Заболев, Людовик Добродетельный узнал, сколь простодушны короли, думающие, будто их любят или даже боятся, ибо народом прежде всего правят два тирана, от которых не убежишь, поскольку они живут в сердце и нутре у каждого, и имя им голод и страх.
Голод и страх, страх и голод — они вечно состязаются в силе своей власти над человеком, но могут действовать и заодно, передавая друг другу эстафету, ибо, стоит человеку утолить голод, как страх раскаленным углем начинает жечь ему нутро, и единственное, что может смирить этот жар, это иной огонь — огонь голода, который, возвращаясь, вытесняет все другие чувства.

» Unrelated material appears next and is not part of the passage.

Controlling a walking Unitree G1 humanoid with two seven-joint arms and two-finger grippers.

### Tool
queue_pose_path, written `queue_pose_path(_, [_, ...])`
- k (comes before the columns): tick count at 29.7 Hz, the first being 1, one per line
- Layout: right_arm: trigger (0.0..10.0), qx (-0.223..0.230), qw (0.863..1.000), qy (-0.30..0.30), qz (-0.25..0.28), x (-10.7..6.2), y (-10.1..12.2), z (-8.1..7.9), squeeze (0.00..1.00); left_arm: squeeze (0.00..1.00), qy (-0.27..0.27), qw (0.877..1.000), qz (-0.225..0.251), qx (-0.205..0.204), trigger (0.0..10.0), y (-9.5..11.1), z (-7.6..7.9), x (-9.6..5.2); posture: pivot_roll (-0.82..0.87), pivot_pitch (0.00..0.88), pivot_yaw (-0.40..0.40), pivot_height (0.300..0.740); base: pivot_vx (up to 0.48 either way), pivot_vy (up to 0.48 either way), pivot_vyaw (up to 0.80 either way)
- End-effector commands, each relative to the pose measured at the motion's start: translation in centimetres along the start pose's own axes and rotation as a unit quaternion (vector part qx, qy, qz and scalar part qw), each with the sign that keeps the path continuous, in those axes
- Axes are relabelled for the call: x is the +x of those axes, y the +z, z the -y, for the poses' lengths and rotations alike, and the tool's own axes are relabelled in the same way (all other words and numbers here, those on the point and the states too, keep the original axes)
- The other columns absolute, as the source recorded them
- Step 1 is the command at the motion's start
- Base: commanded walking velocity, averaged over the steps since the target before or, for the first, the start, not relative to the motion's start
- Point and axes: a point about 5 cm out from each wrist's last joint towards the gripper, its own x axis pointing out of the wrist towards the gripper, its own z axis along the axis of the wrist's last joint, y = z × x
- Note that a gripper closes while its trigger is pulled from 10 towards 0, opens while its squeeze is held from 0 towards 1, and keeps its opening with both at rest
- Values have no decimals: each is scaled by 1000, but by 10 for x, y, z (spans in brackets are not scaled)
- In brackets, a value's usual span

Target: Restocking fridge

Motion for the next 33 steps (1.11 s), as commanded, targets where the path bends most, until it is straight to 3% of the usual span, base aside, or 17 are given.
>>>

В ту пору в том краю народ днями напролет бился, пытаясь побороть целую вереницу страхов. Едва проснувшись, люди боялись покидать постель из-за холода, который тут же начинал нещадно кусать их, словно наказывая за худобу и скудость одежд. Поднявшись, они начинали пересчитывать детей, опасаясь, что один из них умер ночью, что никого не удивило бы, столько для этой смерти было поводов. Проглотив скудный завтрак, они отправлялись на работу, боясь, как бы их поля не побило заморозками, или их не потравили какие-нибудь дикие животные, или не потоптали проезжие всадники. Орудуя серпом, они дрожали от страха при мысли, что урожая не хватит ни на пропитание, ни на уплату подати, становившейся все непосильнее, но которую никто даже не пытался оспаривать из страха оказаться в темнице. В полуденный час они опасались, как бы не случилось войны, которая усугубит нужду и насилие, не ведая при этом, что за враг и почему вторгся на их землю, потому что войны сменяли одна другую по причинам, о которых простым людям не следовало и знать, достаточно было набата, возвещающего новый ужас на долгие годы. К вечеру просыпались сотни болячек, придуманных только для того, чтобы помешать крестьянину завершить свой труд: колотье в спине, бурав в голове, разлитие желчи; они молили Небеса, чтобы ни одна из них не задержалась надолго и не обернулась болезнью. Вернувшись к домашнему очагу, они опасались, не было ли ими допущено какого-нибудь невольного кощунства, когда, к примеру, они сетовали на Господа за тяжесть креста, который Тот возложил на них, и, дабы избежать адского пламени, признавались в своей нечестивости священнику, который накладывал на них соразмерное наказание. В сумерки, перед тем как лечь спать, они делили с близкими похлебку; и тогда усталость, так пугавшая их в поле, становилась для них единственной надеждой на забвение.